Maimouna Guerresi, Orange and Yellow Minaret, 2012, impression lambda, 200 x 54 cm © Maimouna Guerresi, Courtesy (S)ITOR

Une création occidentale

Une chose est historiquement certaine : l’étude des arts dans les contextes musulmans est une création occidentale. C’est en 1893 que s’est tenue à Paris l’une des premières grandes expositions consacrées à ce qui est appelé désormais l’« art musulman ». Une appellation que Georges Marye, commissaire de l’exposition et conservateur au musée des Beaux-Arts d’Alger, justifie ainsi : est art musulman, selon lui, tout art produit dans les pays « soumis à la loi de l’islamisme ». Est-ce un hasard qu’en même temps se crée à Paris la Société des peintres orientalistes, et que des arabisants et des militaires français procèdent à des enquêtes en Algérie sur les lois indigènes en vigueur, ce qui aboutira peu de temps après à l’invention de la fameuse catégorie « droit musulman » !

Au XXe siècle, le concept gagne en érudition et acquiert une certaine place dans les grands musées nationaux, qui se dotent progressivement de départements dédiés aux œuvres artistiques provenant des pays musulmans. Quant à l’après-11 septembre 2001, il a intensifié l’intérêt pour des « arts de l’Islam », qui se voient désormais investis massivement pour améliorer l’image de l’islam, pour les uns, et la lutte contre l’islamophobie, pour les autres.

Coran, Mauritanie, XVIIIe siècle collection Constant Hamès © Photo Cateloy - IMA

À l’ambiguïté de la catégorie « art de l’Islam » ou « arts musulmans », s’est ajoutée, au cours des trois dernières décennies, celle d’une autre notion non moins problématique : celle de l’« art contemporain islamique ». Elle s’est traduite par l’intégration des œuvres des artistes contemporains dans les départements dédiés aux arts et civilisation islamiques des grands musées ou dans les expositions généralistes consacrées aux arts de l’Islam, voire à des expositions dédiées principalement aux œuvres d’art contemporain islamique.

Les travaux de Monia Abdellah sur cette question montrent bien la violence symbolique inhérente à cette approche. Les procédés de déshistoricisation appliqués aux créations des artistes liés aux pays musulmans par la naissance ou par une ascendance musulmane, sont les mêmes que ceux présidant à la construction de la catégorie générale « arts musulmans ».

Moataz Nasr, The Dome, 2011, installation avec bois, cristal, lumière. Courtesy Sindika Dokolo Collection

Sous prétexte de répondre à un contexte géopolitique et culturel marqué par la tension mondiale provoquée par le radicalisme islamiste, à la nécessité de créer les conditions et les espaces de « dialogue » entre les civilisations musulmane et occidentale, ainsi qu’à la demande de plus en plus grande des publics occidentaux d’une meilleure connaissance de l’islam, les promoteurs du label « art contemporain islamique » inventent une sorte de permanence de l’art islamique.

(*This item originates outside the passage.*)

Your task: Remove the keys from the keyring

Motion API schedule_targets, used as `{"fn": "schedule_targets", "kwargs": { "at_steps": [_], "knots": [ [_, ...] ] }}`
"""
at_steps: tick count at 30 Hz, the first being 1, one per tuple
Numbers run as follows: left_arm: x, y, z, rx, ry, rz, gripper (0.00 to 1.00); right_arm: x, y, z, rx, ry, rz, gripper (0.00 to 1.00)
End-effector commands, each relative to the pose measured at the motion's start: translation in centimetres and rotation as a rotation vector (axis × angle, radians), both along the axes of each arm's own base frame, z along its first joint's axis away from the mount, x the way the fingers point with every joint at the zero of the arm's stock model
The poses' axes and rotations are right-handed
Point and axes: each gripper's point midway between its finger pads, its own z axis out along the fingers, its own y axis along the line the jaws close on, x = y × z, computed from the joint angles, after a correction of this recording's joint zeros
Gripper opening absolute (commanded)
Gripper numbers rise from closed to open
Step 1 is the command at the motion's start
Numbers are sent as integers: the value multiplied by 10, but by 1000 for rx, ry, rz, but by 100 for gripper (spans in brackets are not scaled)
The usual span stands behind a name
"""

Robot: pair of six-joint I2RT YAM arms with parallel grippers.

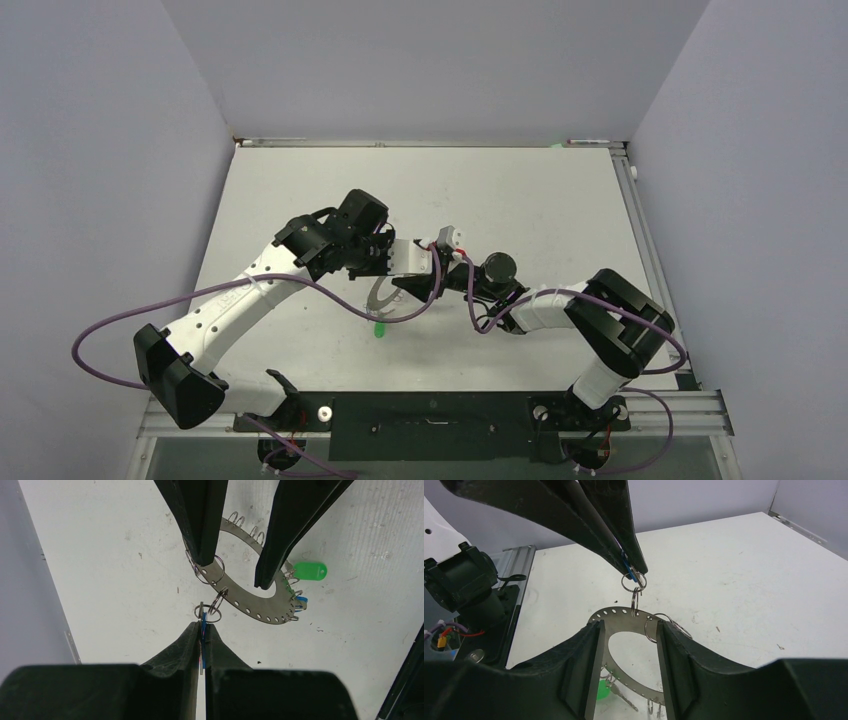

Aussi la moindre lettre arabe, le simple motif géométrique ou autre signe culturel se référant aux univers symboliques islamiques, sont-ils interprétés comme la preuve de l’ancrage de l’œuvre contemporaine dans le terreau identitaire islamique.

Le fait que de nombreux artistes dits musulmans vivent en Occident, participent aux expériences esthétiques modernes les plus audacieuses, n’empêchent pas leurs œuvres d’être exposées régulièrement au milieu d’artefacts et d’objets ethniques ou artisanaux. C’est par de tels procédés qu’une catégorie aussi anachronique que l’« art contemporain islamique » exclut de l’aventure moderne de nombreux artistes issus des pays musulmans pour les assigner à l’immuable fonction de gardiens d’une tradition imaginaire.

Mohamed-Sghir Janjar

«Trésors de l’Islam en Afrique: de Tombouctou à Zanzibar», Musée Mohammed VI, Rabat, jusqu’au 25 janvier 2020.